Convert a Windows-created ZIP to Linux (internal paths issue)

Question

I have a .zip created on a Windows machine (outside of my control). The zip file contains paths that I need to preserve when I unzip.

However, when I unzip, all files end up like:
unzip_dir/\window\path\separator\myfile.ext

I've tried both, with and without -j option. My issue is that I need that path information under \window\path\separator\. I need that file structure to be created when I unzip.

I can mv the file and flip the \ to / easily enough in a script, but then there are errors that the destination path directories do not exist. My workaround for now is to mkdir -p the paths (after converting \ to /) and then cp the files to those paths.

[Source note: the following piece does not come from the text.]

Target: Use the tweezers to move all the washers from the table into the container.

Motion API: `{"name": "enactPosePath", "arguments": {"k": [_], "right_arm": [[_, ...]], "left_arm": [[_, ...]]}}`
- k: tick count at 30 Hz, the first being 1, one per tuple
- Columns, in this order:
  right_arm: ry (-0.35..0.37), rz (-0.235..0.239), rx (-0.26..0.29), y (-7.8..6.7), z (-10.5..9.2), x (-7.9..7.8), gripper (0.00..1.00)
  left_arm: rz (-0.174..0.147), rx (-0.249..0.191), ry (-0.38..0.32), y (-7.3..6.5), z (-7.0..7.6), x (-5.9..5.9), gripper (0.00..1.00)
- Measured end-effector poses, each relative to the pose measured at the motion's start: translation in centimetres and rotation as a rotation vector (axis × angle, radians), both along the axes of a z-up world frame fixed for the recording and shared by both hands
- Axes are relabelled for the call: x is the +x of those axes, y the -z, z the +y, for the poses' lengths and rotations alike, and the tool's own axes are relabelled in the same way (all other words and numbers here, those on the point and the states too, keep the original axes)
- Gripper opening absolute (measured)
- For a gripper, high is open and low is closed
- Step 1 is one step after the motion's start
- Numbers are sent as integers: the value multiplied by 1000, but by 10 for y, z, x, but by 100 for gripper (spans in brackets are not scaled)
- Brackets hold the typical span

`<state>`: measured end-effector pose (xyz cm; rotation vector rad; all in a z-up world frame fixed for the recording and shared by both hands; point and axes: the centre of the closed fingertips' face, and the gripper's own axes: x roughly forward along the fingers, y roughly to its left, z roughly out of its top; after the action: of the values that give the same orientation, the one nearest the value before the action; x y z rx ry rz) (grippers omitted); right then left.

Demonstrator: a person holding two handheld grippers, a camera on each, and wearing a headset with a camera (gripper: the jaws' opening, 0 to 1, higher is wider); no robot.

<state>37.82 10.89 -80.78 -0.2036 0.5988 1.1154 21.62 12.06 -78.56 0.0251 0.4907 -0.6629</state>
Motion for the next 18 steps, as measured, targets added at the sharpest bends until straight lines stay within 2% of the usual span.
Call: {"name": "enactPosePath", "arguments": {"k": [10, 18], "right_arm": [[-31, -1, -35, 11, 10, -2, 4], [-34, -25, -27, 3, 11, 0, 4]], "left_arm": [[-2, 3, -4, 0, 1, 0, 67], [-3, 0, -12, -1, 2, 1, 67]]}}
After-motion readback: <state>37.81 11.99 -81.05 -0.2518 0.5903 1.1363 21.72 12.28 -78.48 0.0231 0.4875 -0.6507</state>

But there are a lot of files, and these redundant mkdir -p statements for every file really slows things down.

Is there any more elegant way to convert a zip file with Windows paths to Linux paths?

Answer 1

Use 7z rn to rename the files within the archive so that they have a forward slash. Then when you extract the archive, directories will be created.

To rename the files, list the paths of the files within the archive containing slashes, and generate a list of replacement strings that change the backslash to a slash using awk, for example.

7z rn windows.zip $(7z l windows.zip | grep '\\' | awk '{ print $6, gensub(/\\/, "/", "g", $6); }' | paste -s)

Answer 2

I think something went wrong with the creation of the zip file, because when I create a zip file on Windows is has (portable) forward slashes:

zip.exe -r pip pip
updating: pip/ (244 bytes security) (stored 0%)
  adding: pip/pip.log (164 bytes security) (deflated 66%)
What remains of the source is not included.